Así, la política cultural y educativa actual está constituida sobre un pensar de la eficacia, un pensar estadístico y tardocientífico. Si entiende a la sociedad, lo hace bajo la especie de lo abstracto. Lo que tal pensar logra categorizar (por tanto, lo que logra ver, y aquello sobre lo que puede esperar operar) es del orden de los grandes números y las categorías sociológicas o politológicas, o del orden de los votos. Para un Estado así, de naturaleza discreta y cuantitativa, y dominado por un relato democratizador que concibe la democratización como un aumento en cantidades (siempre se dirá, por compromiso: también en calidades, pero la relación entre ambas es oscura), es natural pensar que si hay diez obras de teatro, eso es mejor a que no haya ninguna, o a que haya solo una.

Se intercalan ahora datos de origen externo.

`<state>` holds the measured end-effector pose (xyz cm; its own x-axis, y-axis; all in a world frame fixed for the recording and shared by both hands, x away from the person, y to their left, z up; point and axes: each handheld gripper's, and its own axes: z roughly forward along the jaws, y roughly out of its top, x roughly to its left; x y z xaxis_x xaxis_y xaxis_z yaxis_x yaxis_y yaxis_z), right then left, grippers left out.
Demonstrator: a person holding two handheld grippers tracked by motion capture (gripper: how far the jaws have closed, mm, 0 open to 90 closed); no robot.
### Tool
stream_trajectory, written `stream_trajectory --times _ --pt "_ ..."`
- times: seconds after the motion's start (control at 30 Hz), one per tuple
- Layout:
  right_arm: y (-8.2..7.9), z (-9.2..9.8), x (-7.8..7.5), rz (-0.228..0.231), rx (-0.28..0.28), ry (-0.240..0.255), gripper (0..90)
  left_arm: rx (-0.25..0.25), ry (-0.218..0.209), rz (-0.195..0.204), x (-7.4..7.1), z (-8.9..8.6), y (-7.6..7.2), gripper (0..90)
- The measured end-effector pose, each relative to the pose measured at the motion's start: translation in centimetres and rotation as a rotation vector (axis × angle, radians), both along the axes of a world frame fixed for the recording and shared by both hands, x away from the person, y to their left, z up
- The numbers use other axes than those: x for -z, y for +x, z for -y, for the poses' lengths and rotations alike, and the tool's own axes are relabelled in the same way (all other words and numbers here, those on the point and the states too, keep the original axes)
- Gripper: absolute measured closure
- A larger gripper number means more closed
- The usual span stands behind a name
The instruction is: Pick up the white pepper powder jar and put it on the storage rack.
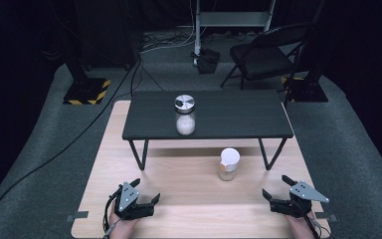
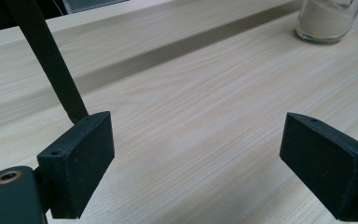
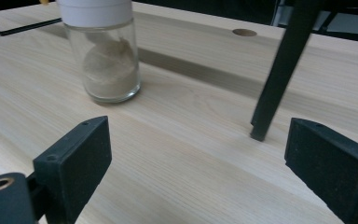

En principio, más gente “participó”. Si hay 1000 espectadores, esto es mejor que si hay 500. Etcétera. La maldición de la palabreja “participación” acosa siempre al administrador que ha entregado su alma poiética a la abstracción sociológica. Semejante forma de estar en el mundo adorna a menudo su discurso y su presentación de las cosas con complicadas paráfrasis, pero lo que puede pronunciar es el sermón de la eficacia, del número, de la cantidad. La vaga esperanza encerrada en el dictum de que algún día cantidad se vuelve calidad es su horizonte teórico real. Y atrás de todo, está el voto, o al menos la adhesión y la fidelidad política —cosas que son veneno al hacer y al pensar libres e independientes. Un Estado que trabaja así trabaja, en última instancia, usando los aparatos culturales que controle, para producir un discurso que también sea eficaz en términos de la conservación de su poder. No implico mala intención. Digo que, puesto que así son las cosas, conviene tener presente en qué consiste, por la lógica anterior, la influencia sobre la cultura de un Estado tecnocrático como el contemporáneo.